You can create groups on any level in the order tree.

>>> pro.order['|A Group'].create_group('A SubGroup')
# or
>>> a_group = pro.order['A Group']
>>> a_group.create_group('A SubGroup')
>>> pro.order
[
  {
    "A Group": [
      {
        "A SubGroup": []
      }
    ]
  }
]

Rename a group by using the rename method:

# absolute
>>> pro.order['|A Group|A SubGroup'].rename('renamed SubGroup')
# relative
>>> pro.order['A Group|A SubGroup'].rename('renamed SubGroup')
>>> pro.order
[
  {
    "A Group": [
      {
        "renamed SubGroup": []
      }
    ]
  }
]

Moving datasets into a project

This can be easily achieved by changing the owner of a dataset to a project. The change_owner method can take your project object as an argument:

>>> from scrunch import get_dataset

>>> pro
<Project: name='my project'; id='...'>
>>> ds1 = get_dataset('1st dataset')
>>> ds1.owner
<User: email='[email protected]'; id='...'>
>>> ds1.change_owner(project=pro)
>>> ds1.owner
<Project: name='my project'; id='...'>

Note that we have to refresh the projects order object:

>>> pro.order.load()
>>> pro.order
[
  {
    "A Group": [
      {
        "renamed SubGroup": []
      }
    ]
  },
  "1st dataset"
]

Organizing datasets inside a project

You can organize datasets with the place method. Take note that only absolute path's are allowed here! It is also possible to arrange datasets in a desired order by providing a datasets id via the before and after keyword arguments.

>>> pro.order.place(ds1, '|A Group')
>>> pro.order
[
  {
    "A Group": [
      {
        "renamed SubGroup": []
      },
      "1st dataset"
    ]
  },
]
# get the 2nd dataset into our project
>>> ds2 = get_dataset('1nd dataset')
>>> ds2.change_owner(project=pro)
>>> pro.order.load()
>>> pro.order.place(ds2, '|A Group', before=ds1.id)
>>> pro.order
[
  {
    "A Group": [
      {
        "renamed SubGroup": []
      },
      "2nd dataset",
      "1st dataset"
    ]
  },
]
>>> pro.order.place(ds1, '|A Group', before='renamed SubGroup')
>>> pro.order
[
  {
    "A Group": [
      "1st dataset",
      {
        "renamed SubGroup": []
      },
      "2nd dataset"
    ]
  },
]

Managing sub projects

With recent API changes, Crunch is dropping support for a per-project Shoji order organization in favor of a nested project hierarchy to organize datasets.

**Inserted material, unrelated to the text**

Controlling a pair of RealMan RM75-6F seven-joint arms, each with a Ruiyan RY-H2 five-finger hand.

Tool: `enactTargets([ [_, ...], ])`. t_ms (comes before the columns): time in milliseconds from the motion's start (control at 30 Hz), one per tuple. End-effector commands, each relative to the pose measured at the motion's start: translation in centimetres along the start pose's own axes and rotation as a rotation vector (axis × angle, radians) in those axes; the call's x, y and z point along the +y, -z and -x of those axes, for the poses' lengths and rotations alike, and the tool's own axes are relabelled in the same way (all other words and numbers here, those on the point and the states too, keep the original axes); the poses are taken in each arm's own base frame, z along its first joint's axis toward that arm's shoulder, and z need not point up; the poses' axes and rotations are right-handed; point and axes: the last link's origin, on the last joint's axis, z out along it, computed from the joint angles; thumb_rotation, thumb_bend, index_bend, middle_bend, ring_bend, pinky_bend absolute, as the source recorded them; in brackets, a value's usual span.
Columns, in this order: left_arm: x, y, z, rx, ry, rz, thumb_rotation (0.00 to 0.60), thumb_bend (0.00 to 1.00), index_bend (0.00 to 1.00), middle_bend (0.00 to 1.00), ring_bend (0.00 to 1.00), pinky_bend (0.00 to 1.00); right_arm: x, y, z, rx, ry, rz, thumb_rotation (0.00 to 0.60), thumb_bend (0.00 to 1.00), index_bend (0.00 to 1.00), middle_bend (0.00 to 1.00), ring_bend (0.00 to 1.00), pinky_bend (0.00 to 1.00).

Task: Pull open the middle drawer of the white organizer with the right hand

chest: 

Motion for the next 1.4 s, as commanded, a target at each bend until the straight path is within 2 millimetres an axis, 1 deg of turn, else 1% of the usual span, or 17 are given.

Projects' index members will contain both datasets that belong to it as well as projects that could be nested inside them.

As a result, Scrunch will now use that API to organize projects. Now the Project class contains the same methods as the old project.order helper, but it is still available for compatibility purposes.

>>> from scrunch import get_project

>>> pro = get_project('my project')
>>> type(pro.order)
<class 'scrunch.datasets.Project'>
>>> type(pro.order['|'])
<class 'scrunch.datasets.Project'>
>>> pro.order['|'].is_root  # There is no concept of root anymore
True
>>> project_a = pro.order['|'].create_group('A Group')
>>> project_a

The same methods of the original Scrunch API are available.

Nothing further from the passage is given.